Work: managing partner, BioAsset Advisors
School: Biology degree from University at Buffalo, UNC neurobiology studies and MBA in health care administration from Baruch College, City University of New York
Community activities: Central West Steering Committee co-chair; Planning Commission’s Transportation and Connectivity Champion; former chair, Transportation Advisory Board; Rosemary Imagined Project Team; ArtsCenter treasurer; Friends of the Downtown and Chapel Hill-Carrboro Chamber of Commerce board member
I have an intimate familiarity with the issues that the council will be dealing with in the coming months that I have gained through my service to the town. I also believe that in the course of my professional career, I have developed a number of skills that will be valuable to the council: negotiating, consensus and team building, financial analysis and management, planning and an entrepreneurial and creative approach to tackling complex problems. I am a fact-based and pragmatic decision maker whose guiding principle in all of my service to the town is to do what is best for Chapel Hill as a whole.”
▪ Amy Ryan
Address: 209 Adams Way
Work: Freelance book editor
School: master’s degree in landscape architecture from N.C. State University
Community activities: 2013 Town Council applicant, Planning Commission vice chairwoman and Community Design Champion, previous member of the Community Design Commission, Central West Steering Committee co-chair, plus other committees and task forces
Statement: “My service ... has strengthened my resolve to help Chapel Hill grow in ways that don’t make us home to ubiquitous chain retail and mediocre development, to work to preserve our neighborhoods by adding density in just the right places and at the right scale, to find ways to increase our tax base to improve fiscal stability, to develop in ways that provide not only good places but good jobs, and to continue the effort to balance our housing stock, so that a diverse population can call Chapel Hill home.”
▪ Gary Shaw
Address: 103 Glenview Place
Work: Former associate professor at UNC’s Kenan-Flagler School of Business; independent management consultant
School: Bachelor’s degree in English from University at Buffalo, doctorate in English language and literature from University of Virginia
Community activities: Former Rainbow League soccer coach
Statement: “I come to you with very little of some of the experience that people have for the town of Chapel Hill, but I also have no special agendas, I have no axes to grind, I have no past skeletons, and I dare to hope that that might actually be an advantage in some ways.
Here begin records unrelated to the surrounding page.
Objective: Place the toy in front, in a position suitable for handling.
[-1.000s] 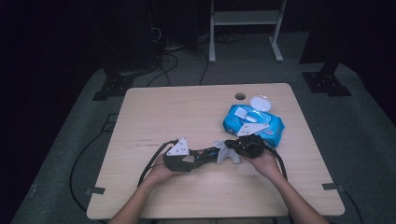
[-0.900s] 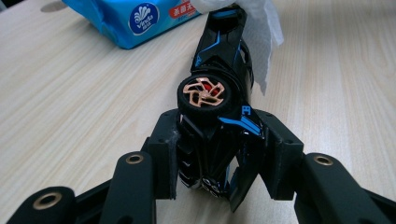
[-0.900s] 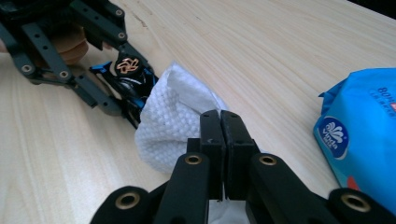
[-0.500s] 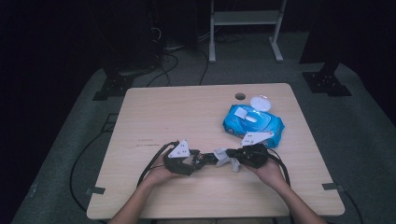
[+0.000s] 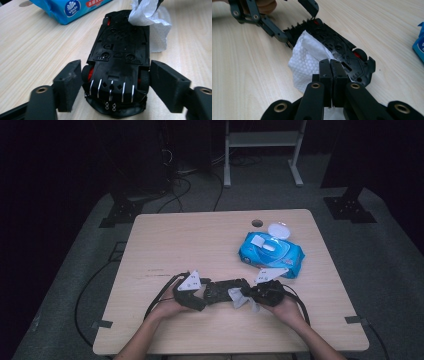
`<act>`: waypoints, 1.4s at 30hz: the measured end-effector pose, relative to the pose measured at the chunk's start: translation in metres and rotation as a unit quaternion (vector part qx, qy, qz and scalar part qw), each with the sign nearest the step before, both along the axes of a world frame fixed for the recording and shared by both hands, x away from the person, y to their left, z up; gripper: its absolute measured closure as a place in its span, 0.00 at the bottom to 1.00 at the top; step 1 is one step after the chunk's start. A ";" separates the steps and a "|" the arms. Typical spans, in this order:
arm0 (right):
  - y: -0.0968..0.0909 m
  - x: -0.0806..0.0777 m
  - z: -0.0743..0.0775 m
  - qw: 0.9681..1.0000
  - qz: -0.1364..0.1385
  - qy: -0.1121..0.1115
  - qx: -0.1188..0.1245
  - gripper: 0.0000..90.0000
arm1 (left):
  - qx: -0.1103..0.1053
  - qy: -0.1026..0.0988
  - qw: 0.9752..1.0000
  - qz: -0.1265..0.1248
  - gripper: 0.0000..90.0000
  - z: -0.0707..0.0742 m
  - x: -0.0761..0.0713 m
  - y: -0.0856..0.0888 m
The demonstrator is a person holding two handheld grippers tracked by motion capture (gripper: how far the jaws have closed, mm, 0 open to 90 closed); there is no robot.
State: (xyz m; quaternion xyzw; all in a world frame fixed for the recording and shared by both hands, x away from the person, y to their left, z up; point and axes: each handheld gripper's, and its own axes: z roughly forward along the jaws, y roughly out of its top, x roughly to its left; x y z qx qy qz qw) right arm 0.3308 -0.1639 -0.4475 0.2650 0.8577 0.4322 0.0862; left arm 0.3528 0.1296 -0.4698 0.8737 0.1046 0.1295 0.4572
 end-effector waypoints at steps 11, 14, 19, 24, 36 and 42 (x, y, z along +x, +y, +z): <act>0.008 0.008 0.022 0.999 0.002 -0.023 0.034 0.98 | 0.000 0.050 0.999 0.018 0.13 -0.004 0.009 -0.005; 0.021 0.011 0.012 1.000 0.007 -0.018 0.023 0.97 | 0.005 0.067 0.998 0.009 0.13 -0.006 0.011 -0.007; 0.033 0.013 -0.003 1.000 0.017 -0.008 -0.007 0.86 | 0.018 0.065 0.998 -0.002 0.21 -0.006 0.009 -0.006; 0.028 0.009 0.003 1.000 0.008 -0.027 -0.003 0.69 | 0.005 0.056 0.998 0.004 0.26 -0.004 0.010 -0.003; 0.034 0.002 -0.006 0.995 0.031 -0.082 -0.036 0.66 | 0.005 0.060 0.998 -0.007 0.23 -0.007 0.009 -0.009; 0.040 0.003 -0.008 0.996 0.027 -0.082 -0.037 0.78 | 0.029 0.043 0.999 -0.004 0.27 -0.010 0.008 -0.013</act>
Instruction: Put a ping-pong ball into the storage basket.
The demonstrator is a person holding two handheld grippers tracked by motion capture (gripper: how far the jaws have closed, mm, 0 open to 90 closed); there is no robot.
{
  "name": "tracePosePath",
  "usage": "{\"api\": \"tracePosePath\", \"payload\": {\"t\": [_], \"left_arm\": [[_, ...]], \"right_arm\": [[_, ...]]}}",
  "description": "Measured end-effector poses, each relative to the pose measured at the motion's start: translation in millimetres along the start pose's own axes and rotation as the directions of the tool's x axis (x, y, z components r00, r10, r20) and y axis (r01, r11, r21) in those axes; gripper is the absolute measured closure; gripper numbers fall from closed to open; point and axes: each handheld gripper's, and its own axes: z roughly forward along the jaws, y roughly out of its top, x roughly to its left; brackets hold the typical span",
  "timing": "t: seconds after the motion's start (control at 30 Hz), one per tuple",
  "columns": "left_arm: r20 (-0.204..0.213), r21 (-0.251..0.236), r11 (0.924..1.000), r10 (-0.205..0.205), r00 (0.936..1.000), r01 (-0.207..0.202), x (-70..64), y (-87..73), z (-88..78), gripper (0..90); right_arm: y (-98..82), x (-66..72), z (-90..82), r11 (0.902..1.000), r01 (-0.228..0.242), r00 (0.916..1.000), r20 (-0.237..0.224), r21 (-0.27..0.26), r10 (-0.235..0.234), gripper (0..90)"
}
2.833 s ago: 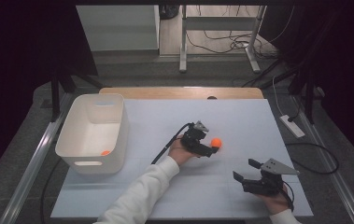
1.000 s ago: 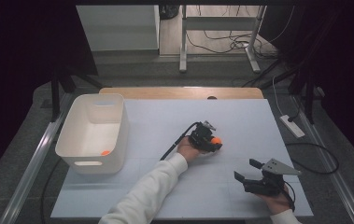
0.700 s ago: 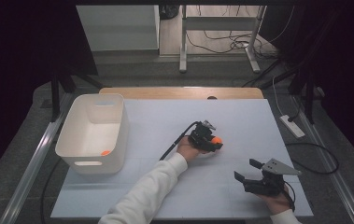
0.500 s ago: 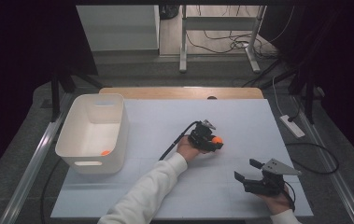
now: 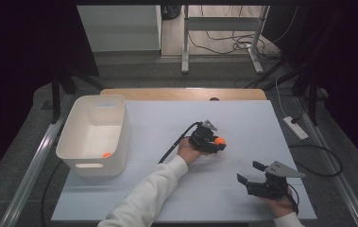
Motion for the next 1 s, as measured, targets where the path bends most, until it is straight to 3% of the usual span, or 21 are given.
{"api": "tracePosePath", "payload": {"t": [1.0], "left_arm": [[0.005, -0.070, 0.9975, 0.013, 0.9999, -0.012, -5.8, -4.1, -35.8, 50.6]], "right_arm": [[0.6, 0.4, 0.0, 1.0000, 0.002, 1.0000, 0.000, -0.004, -0.002, 16.4]]}}
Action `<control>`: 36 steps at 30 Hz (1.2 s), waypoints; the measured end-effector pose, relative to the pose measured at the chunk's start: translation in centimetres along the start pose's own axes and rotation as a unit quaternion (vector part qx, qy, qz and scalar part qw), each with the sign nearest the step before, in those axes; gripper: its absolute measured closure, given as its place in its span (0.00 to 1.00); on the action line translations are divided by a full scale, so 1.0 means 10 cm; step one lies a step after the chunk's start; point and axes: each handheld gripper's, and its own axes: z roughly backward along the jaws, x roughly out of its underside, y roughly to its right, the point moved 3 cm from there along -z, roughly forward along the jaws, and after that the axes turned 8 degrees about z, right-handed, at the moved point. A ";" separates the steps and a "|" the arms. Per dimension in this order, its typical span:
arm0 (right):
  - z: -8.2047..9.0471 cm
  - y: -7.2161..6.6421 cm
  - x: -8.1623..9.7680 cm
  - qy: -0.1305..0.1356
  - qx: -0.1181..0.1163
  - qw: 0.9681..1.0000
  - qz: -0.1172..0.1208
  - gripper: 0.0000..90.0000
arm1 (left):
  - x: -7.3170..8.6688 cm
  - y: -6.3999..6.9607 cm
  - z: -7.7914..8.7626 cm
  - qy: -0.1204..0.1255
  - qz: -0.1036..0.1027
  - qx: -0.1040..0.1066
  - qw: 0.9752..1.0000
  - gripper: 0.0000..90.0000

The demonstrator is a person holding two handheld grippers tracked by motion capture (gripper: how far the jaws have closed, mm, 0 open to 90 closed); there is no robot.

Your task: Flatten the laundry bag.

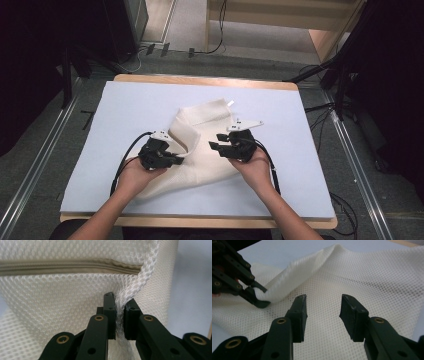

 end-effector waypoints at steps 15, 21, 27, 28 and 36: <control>0.09 0.06 -0.03 0.009 0.008 1.000 -0.009 0.56 | 0.03 0.42 -0.34 -0.026 -0.049 0.048 0.997 0.95; -0.10 0.11 0.08 -0.017 0.001 1.000 -0.017 0.52 | 0.03 0.45 -0.33 -0.016 -0.049 0.062 0.997 0.95; -0.30 0.08 0.18 -0.053 -0.033 0.997 -0.037 0.60 | 0.06 0.38 -0.35 -0.013 -0.030 0.073 0.997 0.95; -0.32 0.08 0.19 -0.056 -0.039 0.997 -0.040 0.67 | 0.06 0.38 -0.34 -0.015 -0.030 0.071 0.997 0.95; -0.29 0.06 0.16 -0.071 -0.061 0.995 -0.031 0.93 | 0.05 0.29 -0.14 -0.019 -0.012 0.096 0.995 0.73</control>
What I can bring instead is a wide open mind, a caring attitude toward Chapel Hill and a real sense of what it means just to be a resident.”
The Town Council will meet at 6 p.m. Monday in the Town Hall Council Chambers, 405 Martin Luther King Jr. Blvd. The council could hear from the public before deciding whether to appoint someone to fill Matt Czajkowski’s vacant seat. The term will expire in December.